Com a morte de Jorge, ela estava com a empresa nas mãos. Não demorou sequer um ano para que conseguisse endividá-la completamente. Até que chegou-se ao ponto de ter sido aberto um processo de natureza falimentar contra a BOOK SHOW. Era o fim desta simpática cadeia de livrarias, agora, condenada pela impontualidade em seus compromissos empresariais.

Sem nenhuma qualificação que se somasse a sua estúpida eloqüência, Magnólia teve que retraçar sua metas de consumo e posição social. Cogitou trabalhar, mas nada formal se adequava ao seu perfil. Esdutar nem pensar, Resultado: a prostituição foi a solução mais pragmática. Aos 31 anos, Magnólia tinha um corpo escultural, portanto tinha o capital básico para o início do empreendimento. Os primeiros clientes foram os colegas de Jorge, e logo os convites apareciam. Era uma prostituta cara, a Magnólia. O programa saía em torno de R$ 1.000,00 (mil reais). Vez por outra passavam um cheque sem fundo, mas ela se acostumou com estes ossos do ofício de natureza cambial.

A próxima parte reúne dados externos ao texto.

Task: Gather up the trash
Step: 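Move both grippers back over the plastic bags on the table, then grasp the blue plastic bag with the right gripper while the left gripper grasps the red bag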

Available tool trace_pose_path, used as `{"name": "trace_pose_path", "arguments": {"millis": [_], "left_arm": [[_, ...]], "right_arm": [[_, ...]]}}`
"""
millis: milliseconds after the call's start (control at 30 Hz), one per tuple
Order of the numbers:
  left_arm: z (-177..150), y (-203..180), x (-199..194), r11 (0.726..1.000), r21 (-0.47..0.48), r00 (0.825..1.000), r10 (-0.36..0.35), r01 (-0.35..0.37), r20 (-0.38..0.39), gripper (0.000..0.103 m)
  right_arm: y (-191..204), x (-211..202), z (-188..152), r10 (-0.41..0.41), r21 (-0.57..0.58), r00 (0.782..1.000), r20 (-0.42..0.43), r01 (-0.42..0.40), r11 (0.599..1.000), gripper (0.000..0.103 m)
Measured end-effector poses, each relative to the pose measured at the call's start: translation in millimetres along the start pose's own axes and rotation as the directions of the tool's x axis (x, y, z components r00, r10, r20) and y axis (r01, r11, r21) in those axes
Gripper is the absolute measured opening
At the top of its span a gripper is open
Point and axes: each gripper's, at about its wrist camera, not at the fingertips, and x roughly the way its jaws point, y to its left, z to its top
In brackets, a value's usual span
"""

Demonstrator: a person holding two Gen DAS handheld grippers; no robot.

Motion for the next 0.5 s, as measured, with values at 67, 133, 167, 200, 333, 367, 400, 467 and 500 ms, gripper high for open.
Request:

Assim, passou-se dois anos. Leozinho com suas babás, Magnólia com seus clientes. E numa Sexta-feira Santa toca o telefone. Ao atender Magnólia, recebe uma grande proposta de trabalho. Daquelas que não se pode perder e que deve-se estar sempre preparada. O cara era rico, velho e esbanjador. Uma presa ideal para ela. Mas ao tentar anotar o endereço do hotel, onde seria o encontro, todas as canetas falhavam. Leozinho se aproximara e tentara dizer algo, quando Magnólia de pronto o empurrou, e o xingou. Na sua ótica, ele sempre atrapalhava, representava o maior estorvo em sua vida. Chorando, a pobre criança orfão de pai e mãe viva, corria para o seu quarto e se entregava ao isolamento. De sua janela, após alguns instantes, avistava sua mãe pegar o carro e sair. Ficaria mais uma tarde observando a vizinhança da janela, enquanto com a ponta do lápis limpava os pequenos ouvidos sedentos de carinho.